Mas Carmen passou a ter CEP e comprovante de residência, ainda que provisório. "Faz muita diferença! Sem endereço você não é nada. Não consegue abrir conta no banco, mandar currículo, fazer uma prestação de geladeira, nada." Sem a angústia de ter de decidir entre pagar o aluguel ou colocar comida no prato, é possível viver para além da sobrevivência. "Eu me lembro do horror que foi morar de favor. Quando cheguei, fiquei quase um ano procurando emprego. Quando arrumei, tava com tanta dívida que não dei conta nem do aluguei da pensãozinha do Pari. Quando vi, eu estava em situação de rua", conta a líder que sempre ouve histórias parecidas nas ocupações.
"Me querem presa porque sou muitos"
Carmem lembra da vergonha, solidão e desespero de dormir ao relento. Como muitos, ela escondeu a condição da família porque não queria "retornar mais derrotada do que saí". Na rua, descobriu que existia albergue e lá encontrou todo tipo de gente. "Gente boa e ruim. O que me salvou foi ter foco: eu tinha que buscar meus filhos. Aprendi também a outra lição importante: sozinho ninguém é ninguém."

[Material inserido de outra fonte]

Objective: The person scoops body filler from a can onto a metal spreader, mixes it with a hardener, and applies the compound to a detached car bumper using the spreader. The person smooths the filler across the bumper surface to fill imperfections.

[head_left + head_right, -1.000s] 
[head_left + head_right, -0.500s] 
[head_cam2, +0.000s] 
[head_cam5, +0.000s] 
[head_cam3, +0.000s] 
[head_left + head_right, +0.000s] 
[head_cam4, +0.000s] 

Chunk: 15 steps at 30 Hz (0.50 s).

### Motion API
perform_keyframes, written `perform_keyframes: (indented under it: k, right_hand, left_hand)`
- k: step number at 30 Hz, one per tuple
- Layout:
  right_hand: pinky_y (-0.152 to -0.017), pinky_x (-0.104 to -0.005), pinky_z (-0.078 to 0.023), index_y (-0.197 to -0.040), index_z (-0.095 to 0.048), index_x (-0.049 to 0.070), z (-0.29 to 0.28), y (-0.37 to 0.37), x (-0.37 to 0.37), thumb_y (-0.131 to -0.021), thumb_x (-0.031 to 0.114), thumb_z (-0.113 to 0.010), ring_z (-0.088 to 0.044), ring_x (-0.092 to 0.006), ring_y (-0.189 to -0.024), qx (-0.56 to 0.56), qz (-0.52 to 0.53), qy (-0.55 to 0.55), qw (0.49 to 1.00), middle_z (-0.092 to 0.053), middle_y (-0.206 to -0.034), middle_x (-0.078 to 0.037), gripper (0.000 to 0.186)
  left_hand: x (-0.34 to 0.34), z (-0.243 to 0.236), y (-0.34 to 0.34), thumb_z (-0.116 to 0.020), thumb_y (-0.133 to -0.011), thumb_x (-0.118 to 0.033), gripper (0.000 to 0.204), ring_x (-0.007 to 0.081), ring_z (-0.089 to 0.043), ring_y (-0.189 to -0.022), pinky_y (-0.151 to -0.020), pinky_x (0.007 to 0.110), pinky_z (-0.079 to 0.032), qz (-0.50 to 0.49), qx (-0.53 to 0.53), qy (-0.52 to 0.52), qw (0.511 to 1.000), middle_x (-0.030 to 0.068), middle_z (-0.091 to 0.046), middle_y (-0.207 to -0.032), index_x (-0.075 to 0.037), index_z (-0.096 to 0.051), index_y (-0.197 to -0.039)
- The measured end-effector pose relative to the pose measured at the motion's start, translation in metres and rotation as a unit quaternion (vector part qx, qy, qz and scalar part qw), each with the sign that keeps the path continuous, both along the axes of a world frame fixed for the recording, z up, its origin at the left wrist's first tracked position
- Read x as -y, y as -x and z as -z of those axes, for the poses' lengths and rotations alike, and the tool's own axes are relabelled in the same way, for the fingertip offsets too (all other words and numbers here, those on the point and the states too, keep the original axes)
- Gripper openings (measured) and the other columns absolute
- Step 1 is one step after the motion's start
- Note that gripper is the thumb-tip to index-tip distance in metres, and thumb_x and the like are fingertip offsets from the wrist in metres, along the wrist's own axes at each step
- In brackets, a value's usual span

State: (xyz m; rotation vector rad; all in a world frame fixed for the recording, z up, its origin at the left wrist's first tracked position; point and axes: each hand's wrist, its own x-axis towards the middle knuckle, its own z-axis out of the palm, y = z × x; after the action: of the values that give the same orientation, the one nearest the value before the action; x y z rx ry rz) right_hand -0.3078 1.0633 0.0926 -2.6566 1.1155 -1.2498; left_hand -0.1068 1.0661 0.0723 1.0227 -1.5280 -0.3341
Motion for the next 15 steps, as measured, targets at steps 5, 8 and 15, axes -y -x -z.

Foi no movimento por moradia que a Carmen individualista morreu. "Nunca mais pensei no meu emprego, minha casa, na minha vida e no eu, eu eu… Reaprendi a viver com o foco no coletivo. Sou muitos. Por isso me querem presa. Eu e todos que estão comigo."
A ocupação que virou projeto de moradia
Hoje, Carmen divide as contas entre cinco familiares. Eles pagam um aluguel de R$ 1800 num apartamento no centro. "Já não tenho mais necessidade de morar em ocupação e tirar lugar de quem precisa", diz ela. Ela aguarda financiamento de uma moradia própria no antigo Hotel Cambridge, um dos prédios que ocupou e viveu em condições precárias por quatro anos.
Em 2015, o projeto de moradia feito pelos ocupantes com assessoria técnica da ONG Peabiru venceu o edital de chamamento do Programa Minha Casa, Minha Vida. O hotel vai virar moradia popular a ser financiada em banco, com escritura, documento habite-se e tudo regularizado pela prefeitura para 121 famílias que ocuparão os antigos quartos de 27,5 m² e 55m².
O sonho da casa própria, a ser realizado daqui a um ano de reformas (que eles chamam de retrofit, ou seja uma readequação completa), é resultado coletivo de centenas de embates nem sempre amigáveis com o poder público, incluindo reintegrações de posse com policiais e bombas de gás de pimenta e lacrimogênio, e preconceito da sociedade.
Não é fácil lidar com o povo nas ocupas
Carmen é famosa por ser durona em todos esses espaços. "Tenho que ser firme mesmo. Muita gente depende de mim." Acontece de tudo numa ocupação. "Teve um que quis usar o espaço pra droga e foi corrido do movimento, outra se dizia funcionária da prefeitura e queria mesmo é guardar cigarro de contrabando no prédio."
Existe um coordenador para cada andar do edifico e essa pessoa precisa até intermediar briga boba de vizinho. "Sabe por que eu sou grossa muitas vezes? Porque esse meu ouvido aqui é surdo pra fofoca. É tanta gente que eu esbarro que conheço as manhas e os oportunismos de uma pessoa. Tem de tudo nesse mundão. Mas aqui ter regra é essencial. Lá fora, podem fazer o que quiser mas dentro de ocupação não! Aqui homem não bate em mulher, criança tem que estudar e não fica sozinha em casa, não tem barulho depois das 22 horas e limpeza é assunto de todos", delibera, serena, mas com sobrancelhas arqueadas.
"Jamais imaginei que uma mulher como eu, que chegou aqui estropiada, destruída de corpo e alma, estaria lutando pelo direito à moradia de tanta gente." Gente com história severina como a dela: 60% das ocupações sob os olhos – sempre maquiados – de Carmen abrigam mães solteiras. O movimento, por sua vez, conta com 80% de força feminina, inclusive despontando como lideranças. É a tal da vida que, como no poema "Morte e Vida Severina" do nordestino João Cabral de Neto, "nela mesma, teimosamente, se fabrica".